▶ **What the exercise asks**
Go through the material below and count the lines in which the word "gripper" occurs; the only output is the number.

▶ **Information shown**
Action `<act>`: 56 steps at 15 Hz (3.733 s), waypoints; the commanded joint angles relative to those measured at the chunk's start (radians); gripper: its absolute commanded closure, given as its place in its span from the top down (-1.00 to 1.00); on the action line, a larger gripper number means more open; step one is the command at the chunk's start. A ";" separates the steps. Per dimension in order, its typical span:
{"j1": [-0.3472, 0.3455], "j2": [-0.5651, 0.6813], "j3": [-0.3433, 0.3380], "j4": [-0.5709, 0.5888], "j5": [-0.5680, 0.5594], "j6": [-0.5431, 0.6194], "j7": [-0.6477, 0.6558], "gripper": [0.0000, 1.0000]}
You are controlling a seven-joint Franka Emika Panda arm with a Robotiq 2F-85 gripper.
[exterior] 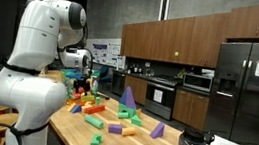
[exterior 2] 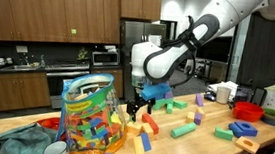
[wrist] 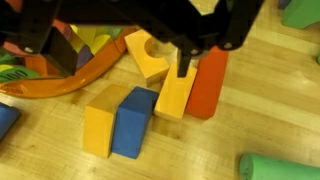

▶ **Answer**
3